This post updates the most recent post regarding initial state and federal proceedings that were initiated in light of Order No. 872.
Post-Order No. 872 Requests for Relief from the PURPA Purchase Mandate
Given the paucity of actual or potential QFs in the relevant service areas of ETEC and NTEC, and thus an absence of protests, these entities, who led the pack in submitting the first QM filing under Order No. 872, rather quickly obtained the requested relief. Since their filing, a few more applications have been submitted and certainly more are expected soon. Not surprisingly, many of the earliest filers had relatively few existing or queued potential QFs. No protest has been filed in any QM docket to date.
State Proceedings Implementing Order No. 872
In California, the California PUC is still considering whether to change its newly-adopted Standard Offer Contract (New QF SOC) to require the use of variable energy rates instead of a fixed energy rate.
Another state commission already has made the switch. In Case No. 2020-00174, the Kentucky PSC, found the same decision to be quite easy to make. The PSC noted that “to account for the significant development of energy markets, FERC established a rebuttable presumption that locational marginal prices (LMPs) may reflect a purchasing electric utility’s avoided energy costs and allowed states the ability to require variable energy rates.” The PSC availed itself of the new capability to require variable energy rates in a Kentucky Power Company proceeding, finding that for its cogeneration tariff, the avoided energy rate should be the variable LMP at time of delivery. The PSC found that this approach “will eliminate any forecast error from Kentucky Power’s avoided energy rate and place the risk of economic feasibility on the QF instead of Kentucky Power’s ratepayers.” The Kentucky PSC extended Kentucky Power’s current minimum term of one year to five years because the variable energy rates would alleviate risk to ratepayers. This type of result was one hoped for by FERC – that variable energy rates would allow state commissions that viewed long-term QF contracts as too risky for ratepayers to feel more comfortable.

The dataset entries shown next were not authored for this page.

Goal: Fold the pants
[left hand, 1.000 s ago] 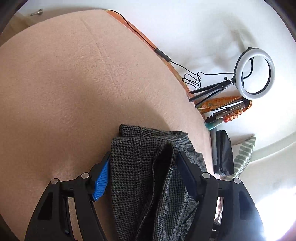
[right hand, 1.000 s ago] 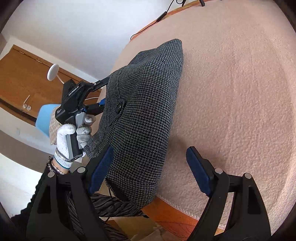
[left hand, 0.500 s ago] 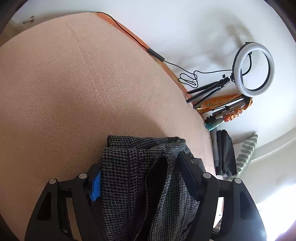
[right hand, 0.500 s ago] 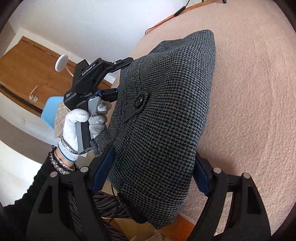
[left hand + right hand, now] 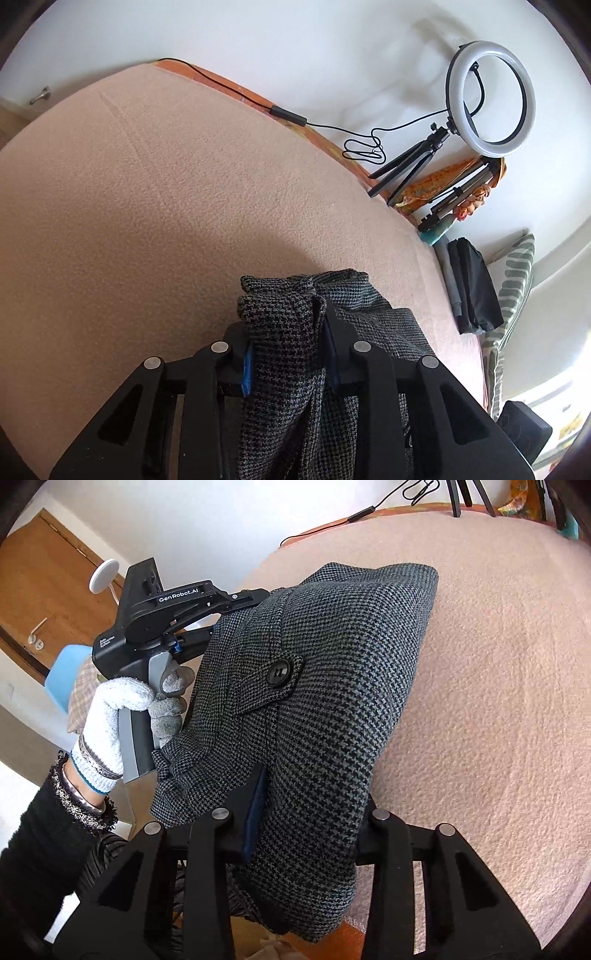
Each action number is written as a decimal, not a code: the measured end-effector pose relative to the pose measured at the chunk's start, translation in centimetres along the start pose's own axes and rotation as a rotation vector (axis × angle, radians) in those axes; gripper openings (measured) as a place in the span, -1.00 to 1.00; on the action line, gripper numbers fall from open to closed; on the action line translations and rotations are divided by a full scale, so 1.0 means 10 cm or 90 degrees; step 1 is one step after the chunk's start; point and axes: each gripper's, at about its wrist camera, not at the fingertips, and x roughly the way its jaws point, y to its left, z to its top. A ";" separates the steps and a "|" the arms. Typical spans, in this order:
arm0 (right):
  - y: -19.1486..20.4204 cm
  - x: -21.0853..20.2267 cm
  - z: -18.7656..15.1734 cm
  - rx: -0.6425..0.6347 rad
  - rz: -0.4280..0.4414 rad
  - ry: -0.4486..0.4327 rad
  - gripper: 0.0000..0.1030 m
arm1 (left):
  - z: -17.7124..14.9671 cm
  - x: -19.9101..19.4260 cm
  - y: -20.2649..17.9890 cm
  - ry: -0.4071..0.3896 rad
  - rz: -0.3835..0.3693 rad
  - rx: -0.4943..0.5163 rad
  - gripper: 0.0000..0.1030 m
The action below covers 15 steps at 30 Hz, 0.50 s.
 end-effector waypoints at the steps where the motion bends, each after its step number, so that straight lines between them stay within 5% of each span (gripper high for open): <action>1: 0.04 -0.01 0.00 -0.013 -0.011 -0.003 -0.32 | 0.00 -0.02 -0.02 -0.006 0.004 0.009 -0.50; 15: 0.38 -0.27 -0.06 -0.136 -0.117 -0.053 -0.49 | -0.01 -0.36 -0.57 -0.077 0.003 0.117 -0.57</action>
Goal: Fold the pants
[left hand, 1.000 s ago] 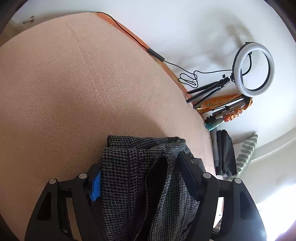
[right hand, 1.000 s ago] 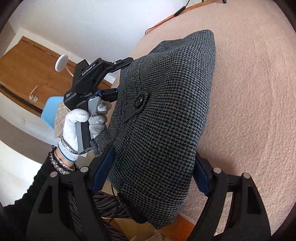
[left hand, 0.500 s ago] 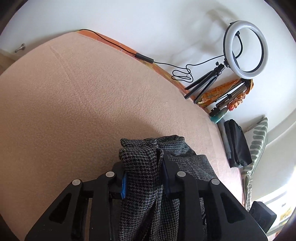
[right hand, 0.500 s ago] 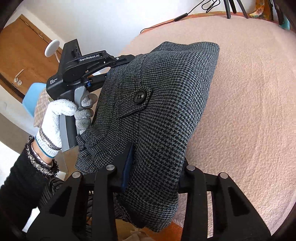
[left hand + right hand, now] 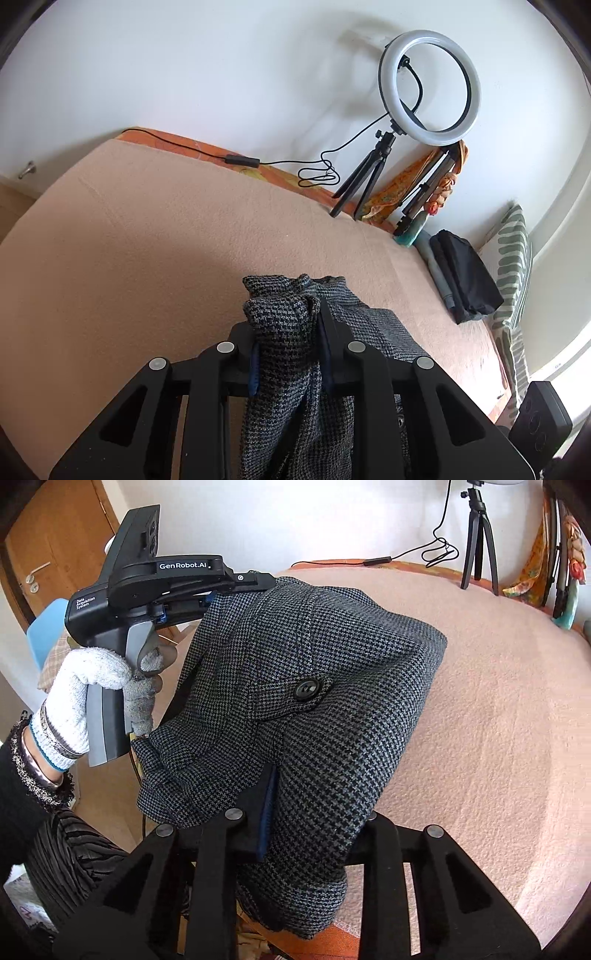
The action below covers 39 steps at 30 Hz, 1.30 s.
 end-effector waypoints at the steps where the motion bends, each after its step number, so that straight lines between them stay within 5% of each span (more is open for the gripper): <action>1: -0.01 -0.03 -0.01 -0.005 -0.008 -0.005 -0.49 | 0.02 -0.02 -0.04 -0.005 -0.006 0.003 -0.57; 18: -0.26 -0.74 -0.12 -0.009 -0.115 -0.092 -0.53 | 0.12 -0.09 -0.93 -0.067 -0.065 0.111 -0.59; 39: -0.81 -1.59 -0.05 0.003 -0.242 -0.145 -0.55 | 0.27 0.19 -1.89 -0.080 -0.165 0.169 -0.62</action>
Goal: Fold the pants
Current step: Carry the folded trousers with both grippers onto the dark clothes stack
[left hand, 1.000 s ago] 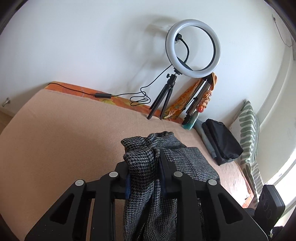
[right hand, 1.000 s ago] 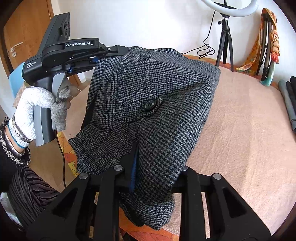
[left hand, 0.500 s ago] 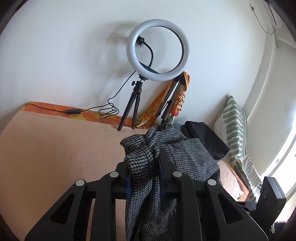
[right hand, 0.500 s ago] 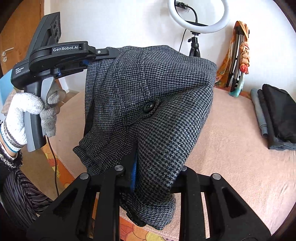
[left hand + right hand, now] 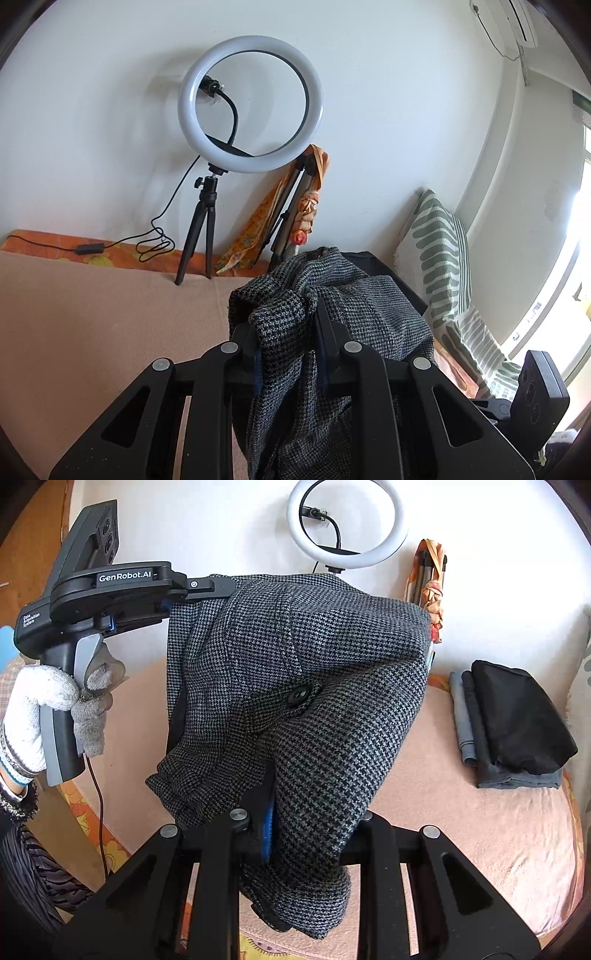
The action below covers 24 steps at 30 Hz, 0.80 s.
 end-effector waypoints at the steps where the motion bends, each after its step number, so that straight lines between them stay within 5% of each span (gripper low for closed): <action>1: -0.05 -0.03 0.01 -0.004 -0.007 -0.002 -0.55 | 0.03 0.04 -0.05 -0.001 -0.005 0.002 -0.62; 24: -1.92 -0.58 0.18 0.016 -0.212 -0.035 -0.56 | 0.59 1.60 -1.47 -0.002 -0.133 0.069 -0.62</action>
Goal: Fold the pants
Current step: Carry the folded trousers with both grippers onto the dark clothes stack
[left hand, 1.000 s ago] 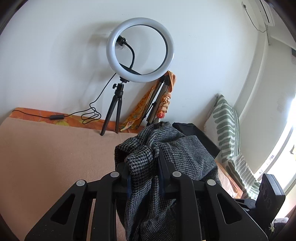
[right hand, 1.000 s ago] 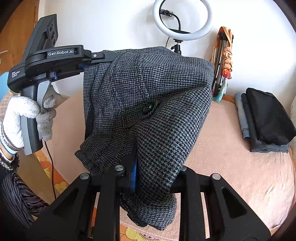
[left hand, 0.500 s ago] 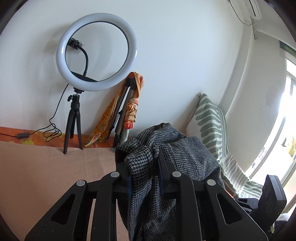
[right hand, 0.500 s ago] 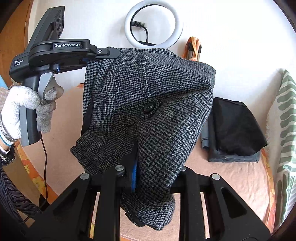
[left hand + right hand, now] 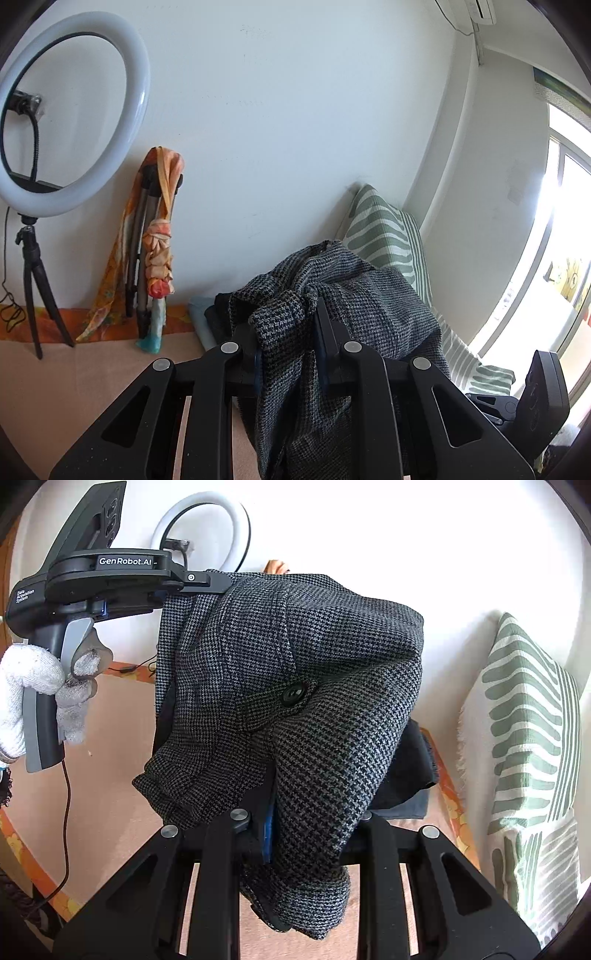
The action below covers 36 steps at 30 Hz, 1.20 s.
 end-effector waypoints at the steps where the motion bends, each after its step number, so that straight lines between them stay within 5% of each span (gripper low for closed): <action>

The New Mexico PRC recognized early on that Order No. 872 had targeted its legally enforceable obligation (LEO) standard and opened a proceeding in 2020 to address the issue. It has now issue a proposed LEO standard, but the proposal will not be finalized for at least several months. The test proposed is as follows:
(1) The qualifying facility has filed an interconnection application with the appropriate entity and has tendered all required fees to that entity;
(2) The qualifying facility has taken meaningful steps to obtain site control to construct the entire qualifying facility, which the qualifying facility may demonstrate through the production of executed agreements and through similar measures;
(3) The qualifying facility has applied for all required federal, state, and local permits and licenses necessary to construct and operate the facility, and has tendered all required fees to the appropriate governmental authorities;
(4) The qualifying facility has authorized all environmental studies and other actions necessary to support permit and license applications;
(5) The qualifying facility has obtained or applied for financing of the proposed project, as evidenced by loan application documents or other types of financing applications; and
(6) The qualifying facility has provided the utility with a construction plan and timeline for the construction of the facility, including construction cost quotes.
This LEO standard is fairly strict, as would be expected in light of the extremely strict prior standard.
Other state commissions opened proceedings in 2020 to address Order No. 872 including Colorado, Michigan, Georgia, but several of these proceedings remain pending. The Georgia PSC did not make any significant changes in a recent order, although it may continue to examine certain issues in the future.